Dans sa réponse à l’Agence France Presse, le groupe rappelle que «depuis des années, nous investissons massivement dans notre assortiment ainsi que dans la modernisation de notre réseau de magasins et de logistique». Il assume sa stratégie «clairement axée sur l'optimisation et la croissance en France». Mieux encore, malgré le milliard d’euros versé à la fin de l’année 2023, Aldi assure que «l’évolution positive est constante et conforme aux objectifs du groupe Aldi Nord».

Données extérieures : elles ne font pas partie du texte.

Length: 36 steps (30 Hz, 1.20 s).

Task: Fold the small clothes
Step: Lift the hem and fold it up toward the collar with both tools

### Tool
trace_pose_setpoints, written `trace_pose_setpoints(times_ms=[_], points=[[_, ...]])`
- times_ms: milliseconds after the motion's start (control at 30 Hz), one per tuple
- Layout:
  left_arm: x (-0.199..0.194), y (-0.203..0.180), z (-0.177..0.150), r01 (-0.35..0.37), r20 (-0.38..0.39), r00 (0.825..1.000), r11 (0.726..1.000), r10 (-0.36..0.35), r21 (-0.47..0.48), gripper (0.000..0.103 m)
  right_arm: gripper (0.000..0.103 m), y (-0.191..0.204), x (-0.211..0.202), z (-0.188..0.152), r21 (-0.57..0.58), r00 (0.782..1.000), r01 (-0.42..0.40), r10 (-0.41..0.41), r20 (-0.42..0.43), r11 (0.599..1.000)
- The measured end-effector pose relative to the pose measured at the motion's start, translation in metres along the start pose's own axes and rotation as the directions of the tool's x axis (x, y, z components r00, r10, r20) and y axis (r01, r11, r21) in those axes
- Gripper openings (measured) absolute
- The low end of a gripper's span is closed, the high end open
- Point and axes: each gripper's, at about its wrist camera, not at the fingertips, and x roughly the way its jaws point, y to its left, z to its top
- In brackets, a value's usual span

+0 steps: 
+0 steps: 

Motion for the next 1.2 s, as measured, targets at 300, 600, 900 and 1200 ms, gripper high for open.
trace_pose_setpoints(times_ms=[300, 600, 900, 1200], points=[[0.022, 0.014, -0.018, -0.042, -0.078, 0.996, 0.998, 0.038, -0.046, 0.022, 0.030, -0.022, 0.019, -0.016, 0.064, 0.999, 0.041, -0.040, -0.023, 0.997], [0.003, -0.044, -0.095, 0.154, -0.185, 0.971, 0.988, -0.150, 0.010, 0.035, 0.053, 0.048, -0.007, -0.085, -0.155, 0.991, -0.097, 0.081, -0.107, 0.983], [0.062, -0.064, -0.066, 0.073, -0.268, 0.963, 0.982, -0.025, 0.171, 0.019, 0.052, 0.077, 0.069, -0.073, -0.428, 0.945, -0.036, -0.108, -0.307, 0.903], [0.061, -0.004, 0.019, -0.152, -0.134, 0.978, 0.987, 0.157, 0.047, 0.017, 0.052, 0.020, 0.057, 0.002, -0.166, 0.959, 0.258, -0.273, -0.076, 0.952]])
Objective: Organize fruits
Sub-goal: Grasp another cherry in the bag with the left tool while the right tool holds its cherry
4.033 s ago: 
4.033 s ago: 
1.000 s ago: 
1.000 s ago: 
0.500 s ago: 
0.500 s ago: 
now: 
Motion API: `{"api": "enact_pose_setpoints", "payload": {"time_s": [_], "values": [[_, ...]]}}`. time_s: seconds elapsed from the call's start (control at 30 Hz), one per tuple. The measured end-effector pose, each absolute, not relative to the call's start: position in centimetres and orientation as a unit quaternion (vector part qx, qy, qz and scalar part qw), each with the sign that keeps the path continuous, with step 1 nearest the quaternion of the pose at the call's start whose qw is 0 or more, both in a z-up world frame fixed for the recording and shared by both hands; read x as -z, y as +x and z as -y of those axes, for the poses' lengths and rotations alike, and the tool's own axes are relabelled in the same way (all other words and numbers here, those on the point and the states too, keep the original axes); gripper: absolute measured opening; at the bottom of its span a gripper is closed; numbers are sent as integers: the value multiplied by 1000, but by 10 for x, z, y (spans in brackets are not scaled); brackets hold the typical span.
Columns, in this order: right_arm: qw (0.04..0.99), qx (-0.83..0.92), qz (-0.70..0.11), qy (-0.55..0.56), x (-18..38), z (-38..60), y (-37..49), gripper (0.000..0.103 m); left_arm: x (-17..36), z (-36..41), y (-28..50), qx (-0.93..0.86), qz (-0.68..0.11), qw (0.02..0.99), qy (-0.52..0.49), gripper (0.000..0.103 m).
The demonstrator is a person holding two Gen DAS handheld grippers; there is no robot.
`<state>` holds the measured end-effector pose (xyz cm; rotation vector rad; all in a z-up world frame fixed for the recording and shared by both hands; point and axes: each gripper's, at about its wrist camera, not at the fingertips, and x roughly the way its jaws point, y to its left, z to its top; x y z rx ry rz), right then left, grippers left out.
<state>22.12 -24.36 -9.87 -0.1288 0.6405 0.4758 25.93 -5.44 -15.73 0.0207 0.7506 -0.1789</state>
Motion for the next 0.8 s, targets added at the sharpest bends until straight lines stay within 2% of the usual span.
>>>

Un rachat de Leader Price au résultat contrasté
Tout ceci ne serait que pure «spéculations», donc. Pour autant, le spécialiste de la consommation, Olivier Dauvers, rappelle sur son site que «l’acquisition de Leader Price n’a pas porté ses fruits. En 2020, l’addition Leader Price / Aldi atteignait 3,9 %. Désormais, c’est… un point en deçà : 2,8 %». Et selon lui, la raison est toute trouvée : «La différence (trop radicale) entre les deux concepts qui a éloigné une part des clients Leader Price attachés à la largeur d’offre.» Pour rappel, le discounter allemand avait déboursé plus de 700 millions d’euros pour racheter les 547 Leader Price en France.
Si Aldi se décidait finalement à fermer boutique en France, les groupes intéressés pour en faire l'acquisition ne manqueraient pas selon l’expert. D’après lui, Lidl, Action, et «Carrefour, forcément intéressé par les emplacements urbains d’Aldi», se positionneraient.